Hackage rocks

Duncan Coutts duncan.coutts at worc.ox.ac.uk
Sat Aug 4 10:06:33 EDT 2007


On Sat, 2007-08-04 at 14:44 +0100, ross at soi.city.ac.uk wrote:
> Quoting Duncan Coutts <duncan.coutts at worc.ox.ac.uk>:
> >       * haddock docs not building. This is very common. The most common
> >         parse problem is un-escaped / chars. This seems to trip people
> >         up a lot. I wonder if we could make haddock's parser grok this
> >         better? For example most uses of ' don't cause problems, eg
> >         "don't". I wonder if we could have a similar rule for / so that
> >         things like "I/O" didn't get recognised as beginning an
> >         emphasised section. Perhaps the rule should be that / but be at
> >         the beginning or end of a token, so a " / " or a "X/Y" would not
> >         count, only "/beginning" or "ends/" of words?
> 
> Like Ian, I'm not sure that complicating haddock is the way to go.  It doesn't
> seem unreasonable to expect people to test build their packages, including
> with haddock, before making a release.

Simon is having a look at this issue.

But yes, getting people to test would be good. We can do this with our
tools, eg cabal-upload and/or a cabal lint command or something.

> >       * inability to automatically find/generate dependencies on
> >         external packages like C libraries. Many packages that use FFI
> >         need to link to non-standard C libs and it's not always obvious
> >         what packages they need. Of course, specifying external libs is
> >         not simple since different platforms often call them different
> >         things, but perhaps we could have some non-binding hint fields.
> >         Or perhaps we should just try and guess based on the names of
> >         the libs that need to be linked to (though that doesn't cover
> >         deps on other programs rather than C libs).
> 
> This is a hard one, because the packages you need will vary between systems,
> e.g. between Debian and Gentoo, let alone Unix vs Windows.  It may be necessary
> to have a little extra information for each system.

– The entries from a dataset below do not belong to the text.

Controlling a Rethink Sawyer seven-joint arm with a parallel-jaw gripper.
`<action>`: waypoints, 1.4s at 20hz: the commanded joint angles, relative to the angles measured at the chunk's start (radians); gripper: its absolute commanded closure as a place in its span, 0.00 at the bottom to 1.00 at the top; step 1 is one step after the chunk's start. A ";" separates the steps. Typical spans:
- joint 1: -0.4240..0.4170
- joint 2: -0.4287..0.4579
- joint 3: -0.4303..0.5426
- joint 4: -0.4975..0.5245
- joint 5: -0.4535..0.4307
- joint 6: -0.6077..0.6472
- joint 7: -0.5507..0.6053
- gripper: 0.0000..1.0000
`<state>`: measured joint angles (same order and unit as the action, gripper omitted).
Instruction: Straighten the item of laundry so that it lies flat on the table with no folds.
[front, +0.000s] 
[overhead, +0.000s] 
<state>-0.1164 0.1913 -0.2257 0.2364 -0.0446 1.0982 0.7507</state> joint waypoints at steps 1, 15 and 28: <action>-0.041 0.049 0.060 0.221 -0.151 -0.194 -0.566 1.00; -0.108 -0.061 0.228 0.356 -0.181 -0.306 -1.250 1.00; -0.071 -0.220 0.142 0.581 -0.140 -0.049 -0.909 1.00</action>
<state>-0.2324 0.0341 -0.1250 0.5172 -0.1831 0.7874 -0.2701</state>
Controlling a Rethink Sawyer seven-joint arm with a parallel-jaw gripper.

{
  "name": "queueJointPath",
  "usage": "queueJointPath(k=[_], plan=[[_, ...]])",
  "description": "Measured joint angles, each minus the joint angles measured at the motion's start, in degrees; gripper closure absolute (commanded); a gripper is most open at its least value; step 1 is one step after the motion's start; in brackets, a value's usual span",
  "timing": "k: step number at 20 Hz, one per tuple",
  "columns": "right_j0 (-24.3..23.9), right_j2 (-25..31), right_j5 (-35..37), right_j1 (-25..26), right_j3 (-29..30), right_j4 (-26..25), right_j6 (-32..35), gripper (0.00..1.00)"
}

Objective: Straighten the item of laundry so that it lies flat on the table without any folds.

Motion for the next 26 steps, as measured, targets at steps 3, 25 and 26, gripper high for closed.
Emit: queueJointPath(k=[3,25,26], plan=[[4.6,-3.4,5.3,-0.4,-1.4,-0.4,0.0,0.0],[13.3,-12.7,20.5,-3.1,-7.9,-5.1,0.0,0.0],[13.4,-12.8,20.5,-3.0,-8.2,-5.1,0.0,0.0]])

I'm not sure it's that hard. Distros have weirder naming conventions
than upstream packages typically do. So we can target the upstream name
and let distros map that to their package names in whatever way they
can. So I'm not asking for a 100% sure mapping to system packages, but a
reasonable hint.

For example: pcre; the upstream project call it "pcre" and release
pcre.-x.y.tar.gz packages. Gentoo calls it dev-libs/libpcre and debian
calls it libpcre3 but that's their problem really. Just having this hint
at least tells us that we have a dep we should try to satisfy by mapping
it to some system package name. Not knowing of the dependency at all
until the package fails to build is surely worse.

Another example: darcs-graph depends on the gnuplot program at runtime.
This one is a totally untracked dependency unlike the pcre example where
we at least have the hint of pcre in the extra-libraries: field. Again,
the name is not that ambiguous, it's sci-visualization/gnuplot on gentoo
and gnuplot on debian.

So getting this perfect is too hard, but having some useful information
would really help in many situations, eg for hackage's auto-builder,
cabal-install and generating distro packages from cabal packages.